What you need to do: Give back the full material exactly. Omit no line.

Data section:
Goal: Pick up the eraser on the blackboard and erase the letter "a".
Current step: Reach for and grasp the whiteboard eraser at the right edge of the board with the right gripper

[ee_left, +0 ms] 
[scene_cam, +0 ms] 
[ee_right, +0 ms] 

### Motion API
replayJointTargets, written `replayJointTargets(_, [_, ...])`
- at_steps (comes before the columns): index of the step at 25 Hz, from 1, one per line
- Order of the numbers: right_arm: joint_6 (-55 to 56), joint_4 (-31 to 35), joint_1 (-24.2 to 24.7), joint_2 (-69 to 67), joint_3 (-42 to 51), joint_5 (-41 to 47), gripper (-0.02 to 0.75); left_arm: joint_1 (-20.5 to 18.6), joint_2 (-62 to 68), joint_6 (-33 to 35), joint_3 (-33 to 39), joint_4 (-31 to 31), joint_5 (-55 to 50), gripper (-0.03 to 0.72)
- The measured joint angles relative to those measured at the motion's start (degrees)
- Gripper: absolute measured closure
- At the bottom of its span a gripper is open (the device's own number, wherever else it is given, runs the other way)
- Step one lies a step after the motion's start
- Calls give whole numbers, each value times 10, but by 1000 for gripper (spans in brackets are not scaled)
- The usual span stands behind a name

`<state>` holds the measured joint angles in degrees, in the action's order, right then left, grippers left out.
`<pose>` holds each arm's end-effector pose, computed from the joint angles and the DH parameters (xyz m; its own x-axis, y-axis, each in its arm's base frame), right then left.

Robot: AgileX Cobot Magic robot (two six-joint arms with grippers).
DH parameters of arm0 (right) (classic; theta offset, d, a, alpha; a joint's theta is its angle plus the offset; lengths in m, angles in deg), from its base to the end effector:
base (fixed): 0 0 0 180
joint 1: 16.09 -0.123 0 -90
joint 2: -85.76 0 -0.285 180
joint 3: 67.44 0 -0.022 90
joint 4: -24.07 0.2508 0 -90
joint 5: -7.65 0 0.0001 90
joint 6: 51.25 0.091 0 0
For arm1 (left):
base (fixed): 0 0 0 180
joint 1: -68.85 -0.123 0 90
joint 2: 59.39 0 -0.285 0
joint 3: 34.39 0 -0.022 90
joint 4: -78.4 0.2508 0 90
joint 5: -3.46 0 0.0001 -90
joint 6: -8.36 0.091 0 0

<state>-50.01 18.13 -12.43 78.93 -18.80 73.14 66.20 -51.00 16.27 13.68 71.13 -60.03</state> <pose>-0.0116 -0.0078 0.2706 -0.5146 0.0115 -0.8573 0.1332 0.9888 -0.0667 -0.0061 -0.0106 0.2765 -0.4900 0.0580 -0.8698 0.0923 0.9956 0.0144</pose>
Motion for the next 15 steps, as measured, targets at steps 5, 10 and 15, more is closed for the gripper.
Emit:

Exercise output:
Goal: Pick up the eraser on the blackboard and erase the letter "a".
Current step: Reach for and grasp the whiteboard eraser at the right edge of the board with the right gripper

[ee_left, +0 ms] 
[scene_cam, +0 ms] 
[ee_right, +0 ms] 

### Motion API
replayJointTargets, written `replayJointTargets(_, [_, ...])`
- at_steps (comes before the columns): index of the step at 25 Hz, from 1, one per line
- Order of the numbers: right_arm: joint_6 (-55 to 56), joint_4 (-31 to 35), joint_1 (-24.2 to 24.7), joint_2 (-69 to 67), joint_3 (-42 to 51), joint_5 (-41 to 47), gripper (-0.02 to 0.75); left_arm: joint_1 (-20.5 to 18.6), joint_2 (-62 to 68), joint_6 (-33 to 35), joint_3 (-33 to 39), joint_4 (-31 to 31), joint_5 (-55 to 50), gripper (-0.03 to 0.72)
- The measured joint angles relative to those measured at the motion's start (degrees)
- Gripper: absolute measured closure
- At the bottom of its span a gripper is open (the device's own number, wherever else it is given, runs the other way)
- Step one lies a step after the motion's start
- Calls give whole numbers, each value times 10, but by 1000 for gripper (spans in brackets are not scaled)
- The usual span stands behind a name

`<state>` holds the measured joint angles in degrees, in the action's order, right then left, grippers left out.
`<pose>` holds each arm's end-effector pose, computed from the joint angles and the DH parameters (xyz m; its own x-axis, y-axis, each in its arm's base frame), right then left.

Robot: AgileX Cobot Magic robot (two six-joint arms with grippers).
DH parameters of arm0 (right) (classic; theta offset, d, a, alpha; a joint's theta is its angle plus the offset; lengths in m, angles in deg), from its base to the end effector:
base (fixed): 0 0 0 180
joint 1: 16.09 -0.123 0 -90
joint 2: -85.76 0 -0.285 180
joint 3: 67.44 0 -0.022 90
joint 4: -24.07 0.2508 0 -90
joint 5: -7.65 0 0.0001 90
joint 6: 51.25 0.091 0 0
For arm1 (left):
base (fixed): 0 0 0 180
joint 1: -68.85 -0.123 0 90
joint 2: 59.39 0 -0.285 0
joint 3: 34.39 0 -0.022 90
joint 4: -78.4 0.2508 0 90
joint 5: -3.46 0 0.0001 -90
joint 6: -8.36 0.091 0 0

<state>-50.01 18.13 -12.43 78.93 -18.80 73.14 66.20 -51.00 16.27 13.68 71.13 -60.03</state> <pose>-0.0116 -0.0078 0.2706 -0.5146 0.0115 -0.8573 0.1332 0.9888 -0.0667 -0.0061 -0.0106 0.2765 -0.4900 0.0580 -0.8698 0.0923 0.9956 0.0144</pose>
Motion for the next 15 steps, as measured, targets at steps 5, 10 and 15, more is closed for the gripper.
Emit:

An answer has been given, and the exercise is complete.